Para ayah memang sangat diharapkan punya waktu berkualitas dengan anak-anak. Seminggu sekali, setiap anak harusnya punya jatah keluar berdua dengan ayahnya. Hanya berdua, bukan sekeluarga. Hal ini adalah upaya para ayah untuk memenangi kembali hati setiap anak. Karena hubungan yang buruk dengan sosok ayah dikaitkan dengan fenomena anak-anak zaman now yang lebih mudah jatuh cinta. Mereka bilang, sudah “pacaran” di usia lima belas tahun. Pacaran?
Ibu Charlotte Priatna, dalam seminar parenting SMA pada 22–24 Januari 2020, memaparkan soal hal ini. Beliau beragumen bahwa pacaran adalah langkah menuju pernikahan. Kalau begitu, mengapa harus berpacaran di usia 15 tahun kalau baru akan menikah umur 30 tahunan?
Kan, mau kenal lebih dekat.
Fase saling mengenal satu sama lain ada di lingkaran pertemanan, bukan pacaran. Inilah tugas orang tua untuk memberikan pengertian kepada anak mereka perihal definisi pacaran yang sebenarnya. Orang tua harus bisa memosisikan diri sebagai sahabat bagi anak sehingga mereka mau cerita kepada papa dan mama. Kalau tidak, mereka bisa jadi lebih nyaman bercerita dengan temannya. Jika bukan pada teman yang tepat, pandangan yang diajukan anak remaja seusianya bisa jadi keliru. Dalam hal ini, orang tua diharapkan bisa sungguhan hadir dan menjadi “sahabat” bagi anak. Ketika anak mulai buka suara bahwa mereka “naksir” si A, orang tua bisa masuk dengan menanamkan batasan-batasan.
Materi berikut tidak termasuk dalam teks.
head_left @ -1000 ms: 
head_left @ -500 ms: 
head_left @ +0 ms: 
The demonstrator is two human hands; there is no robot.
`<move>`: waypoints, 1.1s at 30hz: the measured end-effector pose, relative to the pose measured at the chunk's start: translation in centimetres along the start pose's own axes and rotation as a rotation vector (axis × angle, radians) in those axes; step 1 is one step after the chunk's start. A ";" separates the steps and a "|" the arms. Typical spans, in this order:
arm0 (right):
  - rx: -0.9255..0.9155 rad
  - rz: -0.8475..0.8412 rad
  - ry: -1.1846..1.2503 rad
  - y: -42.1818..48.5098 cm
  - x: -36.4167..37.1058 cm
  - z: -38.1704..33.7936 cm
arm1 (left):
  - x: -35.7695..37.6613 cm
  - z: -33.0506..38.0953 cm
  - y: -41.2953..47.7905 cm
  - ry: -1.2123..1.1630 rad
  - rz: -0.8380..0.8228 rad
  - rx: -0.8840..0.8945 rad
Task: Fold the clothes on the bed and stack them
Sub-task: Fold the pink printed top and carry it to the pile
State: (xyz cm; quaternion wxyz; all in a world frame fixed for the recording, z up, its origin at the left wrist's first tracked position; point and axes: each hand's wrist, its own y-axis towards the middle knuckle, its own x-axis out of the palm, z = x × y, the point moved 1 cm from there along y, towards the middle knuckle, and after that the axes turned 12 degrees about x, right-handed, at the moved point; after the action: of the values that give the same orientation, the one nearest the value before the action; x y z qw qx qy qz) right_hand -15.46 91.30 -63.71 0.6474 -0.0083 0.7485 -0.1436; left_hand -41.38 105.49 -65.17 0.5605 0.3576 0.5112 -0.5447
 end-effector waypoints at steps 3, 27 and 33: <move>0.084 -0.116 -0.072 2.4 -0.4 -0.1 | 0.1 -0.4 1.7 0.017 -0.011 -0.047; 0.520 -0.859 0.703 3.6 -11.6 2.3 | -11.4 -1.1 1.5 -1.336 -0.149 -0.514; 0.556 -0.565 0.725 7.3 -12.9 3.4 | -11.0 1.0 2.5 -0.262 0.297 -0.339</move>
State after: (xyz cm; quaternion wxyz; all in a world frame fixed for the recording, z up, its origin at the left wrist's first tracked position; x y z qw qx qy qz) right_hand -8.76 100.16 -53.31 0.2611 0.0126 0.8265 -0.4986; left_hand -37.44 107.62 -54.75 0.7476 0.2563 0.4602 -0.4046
Ingatkan kepada anak, di usia remaja, mereka boleh menaksir seseorang, tetapi minta mereka juga membuka hati dan pergaulan selebar-lebarnya.
Berpacaran layaknya dimulai saat anak sudah bisa menentukan hidupnya sendiri. Dalam berpacaran, ada beberapa fase yang akan dilewati. Pertama, cinta harus diuji dan itu perlu waktu. Tanamkan pada anak bahwa naksir dengan lawan jenis harus melalui proses pengujian. Setelah yakin, kedua belah pihak harus mendoakannya sungguh-sungguh untuk mendapat peneguhan bahwa memang si dia adalah jodoh dari Tuhan. Pacaran adalah proses melihat karakter-karakter baik maupun jelek dalam diri pasangannya. Untuk kelebihan-kelebihannya, kita bisa terima. Lalu, bagaimana dengan kekurangannya? Orang tua perlu menempatkan diri sebagai outsider. Saat anak mengenalkan si dia kepada orang tuanya, kita berperan sebagai outsider yang objektif karena seseorang yang sedang jatuh cinta bisa melihat apa pun yang buruk sebagai hal mengesankan! (SO)
*Tulisan ini disarikan dari materi Seminar Parenting SMA 22–24 Januari 2020.